Experiment Treatment Service

Overview

XP's Treatment Service is currently offered in two different versions:

Standalone Treatment Service

The standalone Treatment Service is one that is deployed as a service and is configured to serve treatments to multiple clients or users, with no constraint on who those clients or users are, as long as they send requests to fetch treatments to the Treatment Service via HTTP.

Requirements

Configuration

The standalone Treatment Service deployment uses configurations that can be stored in one or multiple configuration files (.yaml) files. Some examples can be found here:

As shown from the various examples, there are a number of values that need to be set, though not all of them are necessarily required. Some of these values, when left undefined/empty, will be automatically initialised with certain default values (see config.go).

Google Cloud Provider (GCP) Service Account

Google Cloud Pub/Sub is required for the Treatment Service to communicate with the Management Service to retrieve information about the experiments that are being run at any point of time. More specifically, the Treatment Service subscribes to a Pub/Sub topic that the Management Service publishes to whenever there are updates to actively running experiments.

Furthermore, the Treatment Service may also interact with Google BigQuery, if it has been set up, to perform logging of all the treatments it assigns in a specified table.

Hence, if access control has been set up for the Pub/Sub topic or for the BigQuery table, the Treatment Service needs to be authenticated using a service account key that has the necessary permissions to subscribe to the aforementioned Pub/Sub topic or to push data to the said BigQuery table. It does so by accessing a .json file containing the service account key, whose location is stored as a filepath in the GOOGLE_APPLICATION_CREDENTIALS environment variable.

Depending on how the Treatment Service is deployed, there are a variety of ways to ensure that it has access to the service account key file and the environment variable. See the section below for more information.

Note that the Treatment Service does not currently support the usage of multiple GCP service accounts for authentication, i.e the Pub/Sub topic and the BigQuery table each requires a different service account for authentication.

In short, the service account configured would minimally need these roles/permissions:

Deploying the Standalone Treatment Service

As a Helm Release

Follow the installation steps from https://github.com/caraml-dev/helm-charts/tree/main/charts/xp-treatment

2.1 Configure the Standalone Treatment Service to use a Google Cloud Provider (GCP) Service Account (Optional)

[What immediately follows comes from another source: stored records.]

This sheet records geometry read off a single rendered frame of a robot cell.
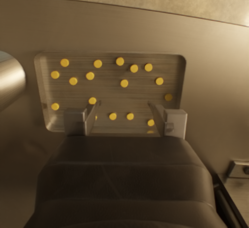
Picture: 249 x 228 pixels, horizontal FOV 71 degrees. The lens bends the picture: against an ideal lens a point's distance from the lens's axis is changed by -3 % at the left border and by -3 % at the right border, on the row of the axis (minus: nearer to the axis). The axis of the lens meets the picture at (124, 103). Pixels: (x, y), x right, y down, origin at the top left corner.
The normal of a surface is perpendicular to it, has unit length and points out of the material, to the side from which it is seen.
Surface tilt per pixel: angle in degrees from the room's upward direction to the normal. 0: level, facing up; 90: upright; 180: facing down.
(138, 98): 0
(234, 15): 0
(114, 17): 0
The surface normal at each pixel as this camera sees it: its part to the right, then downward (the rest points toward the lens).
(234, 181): 0.12, -0.91
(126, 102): 0.00, 0.41
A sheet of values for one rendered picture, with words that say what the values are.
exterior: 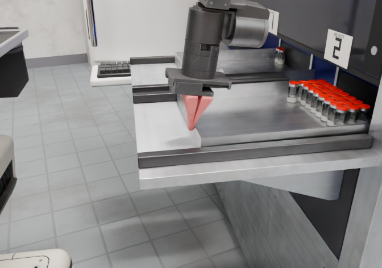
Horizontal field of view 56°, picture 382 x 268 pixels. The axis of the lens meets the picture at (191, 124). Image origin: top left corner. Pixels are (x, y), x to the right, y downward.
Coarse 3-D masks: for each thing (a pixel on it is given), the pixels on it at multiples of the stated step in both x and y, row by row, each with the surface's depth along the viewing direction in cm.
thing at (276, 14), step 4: (272, 12) 99; (276, 12) 97; (272, 16) 99; (276, 16) 97; (268, 20) 102; (276, 20) 97; (276, 24) 97; (276, 28) 97; (272, 32) 100; (276, 32) 98
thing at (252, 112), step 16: (304, 80) 86; (224, 96) 84; (240, 96) 84; (256, 96) 85; (272, 96) 85; (208, 112) 76; (224, 112) 76; (240, 112) 76; (256, 112) 76; (272, 112) 76; (288, 112) 76; (304, 112) 76; (208, 128) 69; (224, 128) 69; (240, 128) 69; (256, 128) 69; (272, 128) 69; (288, 128) 69; (304, 128) 61; (320, 128) 61; (336, 128) 62; (352, 128) 63; (368, 128) 63; (208, 144) 58; (224, 144) 59
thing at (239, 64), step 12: (264, 48) 117; (180, 60) 103; (228, 60) 116; (240, 60) 116; (252, 60) 116; (264, 60) 116; (228, 72) 103; (240, 72) 103; (252, 72) 92; (264, 72) 92; (276, 72) 93; (288, 72) 93; (300, 72) 94; (312, 72) 94
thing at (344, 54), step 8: (328, 32) 72; (336, 32) 70; (328, 40) 73; (336, 40) 70; (344, 40) 67; (328, 48) 73; (344, 48) 67; (328, 56) 73; (344, 56) 67; (344, 64) 68
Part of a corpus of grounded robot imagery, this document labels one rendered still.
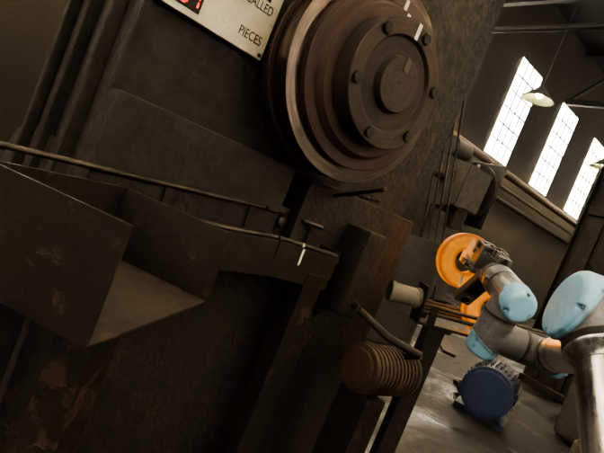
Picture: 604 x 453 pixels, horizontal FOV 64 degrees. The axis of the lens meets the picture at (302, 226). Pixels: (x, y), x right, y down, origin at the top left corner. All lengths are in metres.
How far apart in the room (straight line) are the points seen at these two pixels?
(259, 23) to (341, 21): 0.19
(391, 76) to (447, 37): 0.55
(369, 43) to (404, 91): 0.14
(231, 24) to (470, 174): 8.14
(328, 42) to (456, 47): 0.67
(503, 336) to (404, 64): 0.63
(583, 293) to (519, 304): 0.35
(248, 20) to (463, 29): 0.76
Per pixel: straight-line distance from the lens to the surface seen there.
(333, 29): 1.07
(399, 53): 1.13
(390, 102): 1.10
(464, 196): 9.09
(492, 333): 1.18
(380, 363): 1.26
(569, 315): 0.80
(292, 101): 1.04
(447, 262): 1.41
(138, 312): 0.66
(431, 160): 5.53
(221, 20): 1.11
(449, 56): 1.63
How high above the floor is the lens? 0.81
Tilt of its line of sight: 3 degrees down
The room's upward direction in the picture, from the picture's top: 22 degrees clockwise
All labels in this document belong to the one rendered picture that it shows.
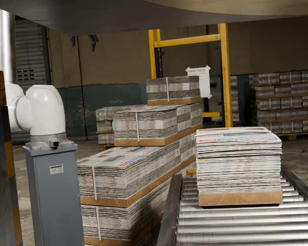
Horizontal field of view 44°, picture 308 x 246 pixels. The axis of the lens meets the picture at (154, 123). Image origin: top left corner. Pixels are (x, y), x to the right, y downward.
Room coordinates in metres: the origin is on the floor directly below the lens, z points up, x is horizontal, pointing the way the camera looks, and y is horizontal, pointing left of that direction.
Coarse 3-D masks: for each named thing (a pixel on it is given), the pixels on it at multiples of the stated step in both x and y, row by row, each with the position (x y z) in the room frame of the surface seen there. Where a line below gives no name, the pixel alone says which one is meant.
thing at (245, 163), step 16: (208, 144) 1.30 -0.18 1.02; (224, 144) 1.29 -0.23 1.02; (240, 144) 1.28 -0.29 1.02; (256, 144) 1.28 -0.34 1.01; (272, 144) 1.28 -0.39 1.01; (208, 160) 1.30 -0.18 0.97; (224, 160) 1.30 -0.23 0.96; (240, 160) 1.29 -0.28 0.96; (256, 160) 1.28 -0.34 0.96; (272, 160) 1.28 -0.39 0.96; (208, 176) 1.31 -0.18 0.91; (224, 176) 1.30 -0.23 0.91; (240, 176) 1.29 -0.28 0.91; (256, 176) 1.28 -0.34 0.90; (272, 176) 1.28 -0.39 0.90; (208, 192) 1.30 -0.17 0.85; (224, 192) 1.30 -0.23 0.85; (240, 192) 1.29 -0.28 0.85
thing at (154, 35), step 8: (152, 32) 3.73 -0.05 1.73; (152, 40) 3.73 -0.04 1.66; (160, 40) 3.79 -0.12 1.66; (152, 48) 3.74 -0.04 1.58; (152, 56) 3.74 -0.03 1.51; (160, 56) 3.79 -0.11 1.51; (152, 64) 3.74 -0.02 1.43; (160, 64) 3.75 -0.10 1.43; (152, 72) 3.74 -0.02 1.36; (160, 72) 3.75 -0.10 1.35
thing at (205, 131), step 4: (208, 128) 1.66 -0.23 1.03; (212, 128) 1.64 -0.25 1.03; (216, 128) 1.63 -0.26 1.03; (220, 128) 1.62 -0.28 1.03; (224, 128) 1.61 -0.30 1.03; (228, 128) 1.60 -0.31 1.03; (232, 128) 1.60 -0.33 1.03; (236, 128) 1.59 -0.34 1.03; (240, 128) 1.59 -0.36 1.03; (244, 128) 1.58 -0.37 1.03; (248, 128) 1.57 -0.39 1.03; (252, 128) 1.57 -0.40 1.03; (256, 128) 1.56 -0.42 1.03; (260, 128) 1.55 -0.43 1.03; (264, 128) 1.55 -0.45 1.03; (200, 132) 1.55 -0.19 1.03; (204, 132) 1.55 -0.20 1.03; (208, 132) 1.54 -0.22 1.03; (216, 132) 1.53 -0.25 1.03; (220, 132) 1.52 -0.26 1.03; (224, 132) 1.52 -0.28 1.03; (228, 132) 1.51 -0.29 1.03; (232, 132) 1.50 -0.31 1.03
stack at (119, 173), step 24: (168, 144) 2.57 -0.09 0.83; (96, 168) 2.04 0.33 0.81; (120, 168) 1.98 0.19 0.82; (144, 168) 2.19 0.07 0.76; (168, 168) 2.54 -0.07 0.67; (192, 168) 2.98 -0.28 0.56; (96, 192) 2.05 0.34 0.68; (120, 192) 1.98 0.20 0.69; (96, 216) 2.06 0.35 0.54; (120, 216) 1.99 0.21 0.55; (144, 216) 2.15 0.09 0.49; (144, 240) 2.14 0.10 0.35
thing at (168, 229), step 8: (176, 176) 1.78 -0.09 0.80; (176, 184) 1.63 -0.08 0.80; (168, 192) 1.52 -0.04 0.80; (176, 192) 1.51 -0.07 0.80; (168, 200) 1.42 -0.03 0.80; (176, 200) 1.41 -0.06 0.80; (168, 208) 1.32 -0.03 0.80; (176, 208) 1.31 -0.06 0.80; (168, 216) 1.24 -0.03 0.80; (176, 216) 1.24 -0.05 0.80; (168, 224) 1.17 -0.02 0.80; (176, 224) 1.17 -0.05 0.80; (160, 232) 1.11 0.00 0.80; (168, 232) 1.10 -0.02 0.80; (160, 240) 1.05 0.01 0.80; (168, 240) 1.05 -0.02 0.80
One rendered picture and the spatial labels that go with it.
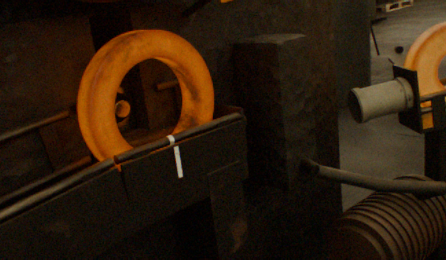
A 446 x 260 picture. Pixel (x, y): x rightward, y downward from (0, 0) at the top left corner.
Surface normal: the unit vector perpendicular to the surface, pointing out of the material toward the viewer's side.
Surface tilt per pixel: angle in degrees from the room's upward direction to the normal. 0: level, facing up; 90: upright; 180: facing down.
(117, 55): 90
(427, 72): 90
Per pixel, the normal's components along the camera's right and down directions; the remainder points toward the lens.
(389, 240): 0.43, -0.51
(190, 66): 0.68, 0.14
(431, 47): 0.12, 0.27
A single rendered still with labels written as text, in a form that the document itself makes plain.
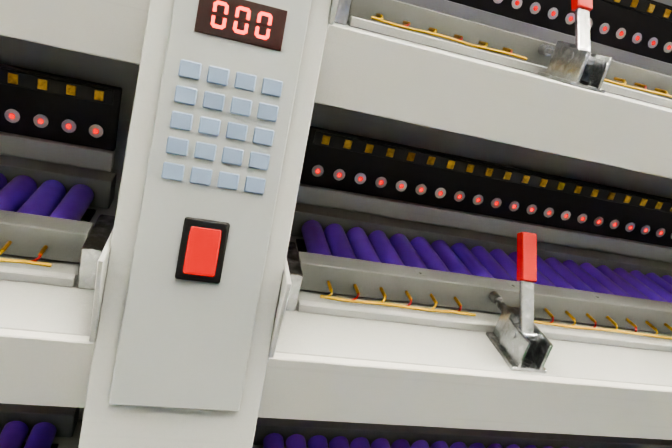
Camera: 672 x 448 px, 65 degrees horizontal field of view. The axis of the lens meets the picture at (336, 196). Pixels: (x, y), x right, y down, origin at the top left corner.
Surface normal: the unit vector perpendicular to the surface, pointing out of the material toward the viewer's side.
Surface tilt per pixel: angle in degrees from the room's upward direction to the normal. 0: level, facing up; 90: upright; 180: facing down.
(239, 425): 90
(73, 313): 17
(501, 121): 107
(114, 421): 90
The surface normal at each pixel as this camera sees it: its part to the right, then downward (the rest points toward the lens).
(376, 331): 0.24, -0.91
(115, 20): 0.18, 0.37
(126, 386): 0.24, 0.10
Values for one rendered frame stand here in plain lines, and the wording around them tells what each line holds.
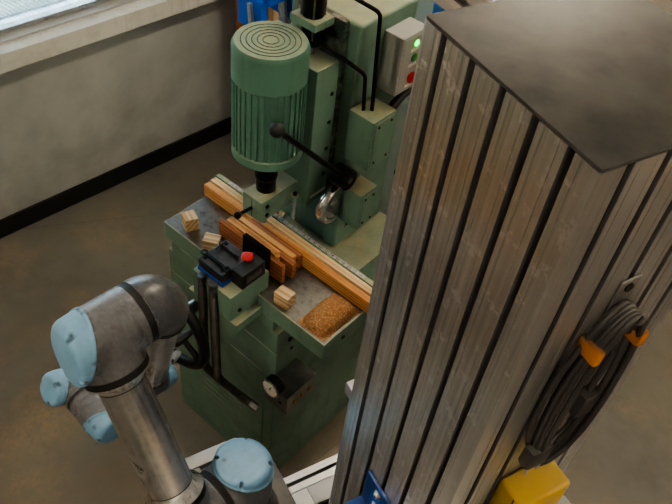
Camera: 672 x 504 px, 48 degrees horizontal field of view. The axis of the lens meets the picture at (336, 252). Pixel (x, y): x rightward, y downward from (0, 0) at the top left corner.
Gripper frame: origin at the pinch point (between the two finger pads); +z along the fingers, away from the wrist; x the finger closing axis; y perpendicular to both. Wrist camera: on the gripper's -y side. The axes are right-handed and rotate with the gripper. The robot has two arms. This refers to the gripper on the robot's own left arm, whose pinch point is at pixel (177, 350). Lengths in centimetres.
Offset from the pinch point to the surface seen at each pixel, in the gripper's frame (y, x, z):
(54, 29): -23, -147, 49
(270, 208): -34.2, -9.8, 24.7
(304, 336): -14.9, 18.8, 20.4
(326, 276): -26.1, 10.7, 31.4
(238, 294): -17.5, 2.6, 10.0
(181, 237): -13.7, -27.2, 17.6
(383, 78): -76, -3, 35
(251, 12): -64, -83, 72
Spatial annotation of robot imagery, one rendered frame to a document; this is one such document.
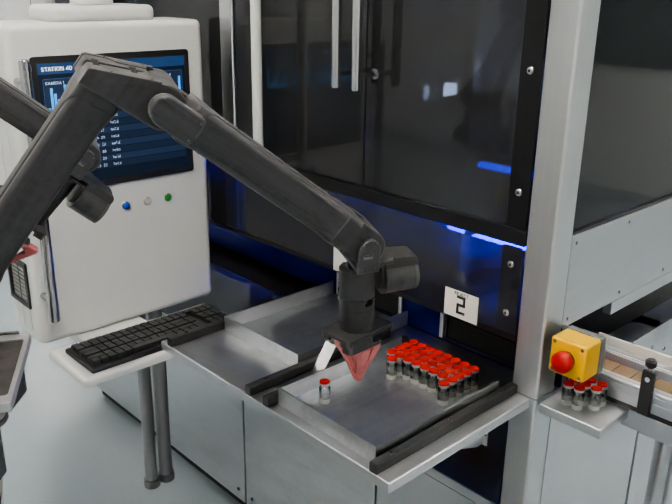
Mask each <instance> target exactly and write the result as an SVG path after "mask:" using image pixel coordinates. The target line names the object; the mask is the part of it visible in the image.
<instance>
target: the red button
mask: <svg viewBox="0 0 672 504"><path fill-rule="evenodd" d="M551 366H552V368H553V369H554V370H555V371H556V372H558V373H560V374H565V373H567V372H569V371H571V370H572V369H573V367H574V360H573V358H572V356H571V355H570V354H569V353H568V352H566V351H558V352H556V353H555V354H553V355H552V357H551Z"/></svg>
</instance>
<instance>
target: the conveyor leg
mask: <svg viewBox="0 0 672 504"><path fill-rule="evenodd" d="M638 433H641V432H639V431H638ZM641 434H643V435H645V436H648V435H646V434H644V433H641ZM648 437H650V438H652V439H655V438H653V437H651V436H648ZM644 504H672V445H669V444H667V443H665V442H662V441H660V440H658V439H655V442H654V448H653V453H652V459H651V465H650V470H649V476H648V482H647V487H646V493H645V499H644Z"/></svg>
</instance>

In particular, should you need to use a GCP service account for authenticating, one recommended way to set this up is to utilise volumes to mount the GCP service account key file, which itself should be saved within a secret in the Kubernetes cluster, into the Treatment Service pod. Adding the environment variable GOOGLE_APPLICATION_CREDENTIALS with the path to the mounted key file would then allow the Treatment Service to access it.

When deploying the Treatment Service with Helm, however, it is convenient to specify extraVolumes, extraVolumeMounts and extraEnvs in the Helm chart values (see values.yaml), as they automatically get added to the Treatment Service deployment's volumes, volume mounts and environment variables respectively, via templates in the Helm chart (see deployment.yaml).

Note that this is NOT the only one way to set the GCP service account key file to allow the Treatment Service to access it. There are a wide variety of other methods, such as containerising the Treatment Service binary together with the GCP service account key file, but we will not be listing all of them here.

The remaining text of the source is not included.